The giant seed bank with the ominous nickname – the Arctic "doomsday vault" – has just faced its first real test as a fail-safe storage facility in the form of minor flooding from melting permafrost.

While none of the seeds at the Svalbard Global Seed Vault are in danger of getting wet, the shock of the melted permafrost has taken those involved with the project by surprise.

Opened in 2008, the facility on the Norwegian island of Spitsbergen currently protects over 1 million seed packets containing around 4000 of the world's most important crop species from any possible threats to our managed ecosystems, from asteroid strike to war.

Technically, the vault is a back-up of back-ups held all around the world, with the fact it's buried 1300 kilometres (over 800 miles) beyond the Arctic circle providing not just a remote stronghold, but a cold, dry environment that would continue to keep them safe if the power ever fizzled out.

Without electricity the vault is still expected to stay at around -5 degrees Celsius (23 degrees Fahrenheit) for the next two centuries, though with generators running it's kept at a numbing -18 degrees Celsius (-0.4 Fahrenheit).

Of course, staying cold and bone dry depends on the climate, which as we all know isn't trending in a chilly direction.
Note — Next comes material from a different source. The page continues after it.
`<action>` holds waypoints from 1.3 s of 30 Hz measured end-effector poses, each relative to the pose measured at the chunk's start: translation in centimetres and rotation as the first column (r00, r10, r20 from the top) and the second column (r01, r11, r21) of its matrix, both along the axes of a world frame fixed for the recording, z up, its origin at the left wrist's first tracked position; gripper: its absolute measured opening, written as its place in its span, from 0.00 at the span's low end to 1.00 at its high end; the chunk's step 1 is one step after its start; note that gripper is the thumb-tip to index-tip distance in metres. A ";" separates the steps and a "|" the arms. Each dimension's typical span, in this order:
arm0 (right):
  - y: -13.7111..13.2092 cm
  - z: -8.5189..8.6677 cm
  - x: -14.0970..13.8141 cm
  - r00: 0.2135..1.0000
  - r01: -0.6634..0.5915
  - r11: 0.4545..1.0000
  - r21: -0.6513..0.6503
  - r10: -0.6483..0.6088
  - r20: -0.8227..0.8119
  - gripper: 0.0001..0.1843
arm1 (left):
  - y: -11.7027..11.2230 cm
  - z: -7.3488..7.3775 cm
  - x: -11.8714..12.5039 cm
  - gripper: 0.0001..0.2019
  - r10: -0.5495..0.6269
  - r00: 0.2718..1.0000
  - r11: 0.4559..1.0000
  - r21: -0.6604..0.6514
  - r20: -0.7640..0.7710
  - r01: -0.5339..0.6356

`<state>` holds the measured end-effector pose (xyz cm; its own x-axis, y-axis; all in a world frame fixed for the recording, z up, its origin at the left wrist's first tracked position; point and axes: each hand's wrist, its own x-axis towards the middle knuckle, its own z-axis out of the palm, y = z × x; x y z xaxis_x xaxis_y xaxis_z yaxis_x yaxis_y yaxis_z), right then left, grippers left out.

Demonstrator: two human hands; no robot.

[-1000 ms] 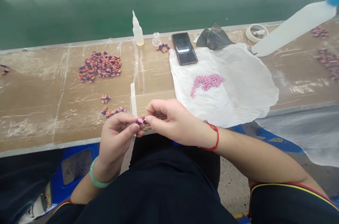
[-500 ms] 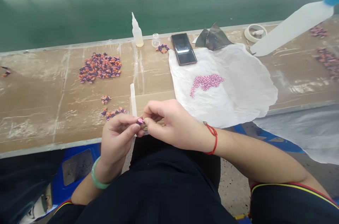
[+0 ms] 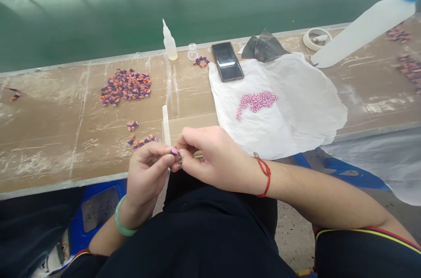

In fact, 2016 was the hottest year on the books since global temperatures were first noted down in 1880, a record broken just twelve months after the previous one had been set in 2015. Things weren't helped by an El Niño event, resulting in high temperatures that have melted permafrost in the Arctic circle and turned Spitsbergen's usual later winter dusting of snow into heavy rain.

"It was not in our plans to think that the permafrost would not be there and that it would experience extreme weather like that," Hege Njaa Aschim from the Norwegian government told Damian Carrington from The Guardian.

Rest assured the vault doesn't have a new underground swimming pool – it's buried about 122 metres (400 feet) into the side of a mountain with thick, solid concrete walls and a long entrance corridor sloping down, away from the facility's interior.

Yet water has breached that entrance, where it refroze and needed to be hacked out.

"A lot of water went into the start of the tunnel and then it froze to ice, so it was like a glacier when you went in," Aschim described.

Let Derek Muller from Veritasium give you a quick tour of the place to get a better idea of how it's structured.

What is concerning isn't so much the breach itself; even if it poured in, it would have to flow a fair way downhill, then up again, and fail to be removed by the pumping systems. Chances are it would freeze anyway, and form a barrier preventing more water from flooding inside.

But the fact the vault should operate neatly without human intervention means any threats need to be taken seriously. And a water-tight entrance simply wasn't in the plans.

"We must see what we can do to minimise all the risks and make sure the seed bank can take care of itself," said Aschim.

Water seeping in through the entrance is looking to be a yearly event and additional waterproofing is being carried out to deal with similar events in the near future, but it's not clear if this will be enough to keep the facility safe if the permafrost continues to melt, at least not without people around to continue maintenance.

"The tunnel was never meant to be water-tight at the front, because we didn't think we would need that," Cary Fowler, who helped build the vault, told Mary Beth Griggs at Popular Science.

"What happens is, in the summer the permafrost melts, and some water comes in, and when it comes in, it freezes. It doesn't typically go very far."

Global Warming isn't about to vanish any time soon, so the question is how is the seed vault is going to cope with rising temperatures in coming years.

"We have to find solutions. It is a big responsibility and we take it very seriously. We are doing this for the world," Aschim said.

Withdrawals have already been made from the bank; in 2015 seeds were taken to resupply Aleppo's seed bank after it was destroyed by intense bombing.

Similar "doomsday vaults" are also springing up in the Arctic to store things like important data, so the rate of climate change isn't going to just be a problem for long term storage of plant species.

Temperatures at the poles are rising faster than those over the rest of the planet's surface, meaning if bets are on, we can see more of this kind of thing in the future.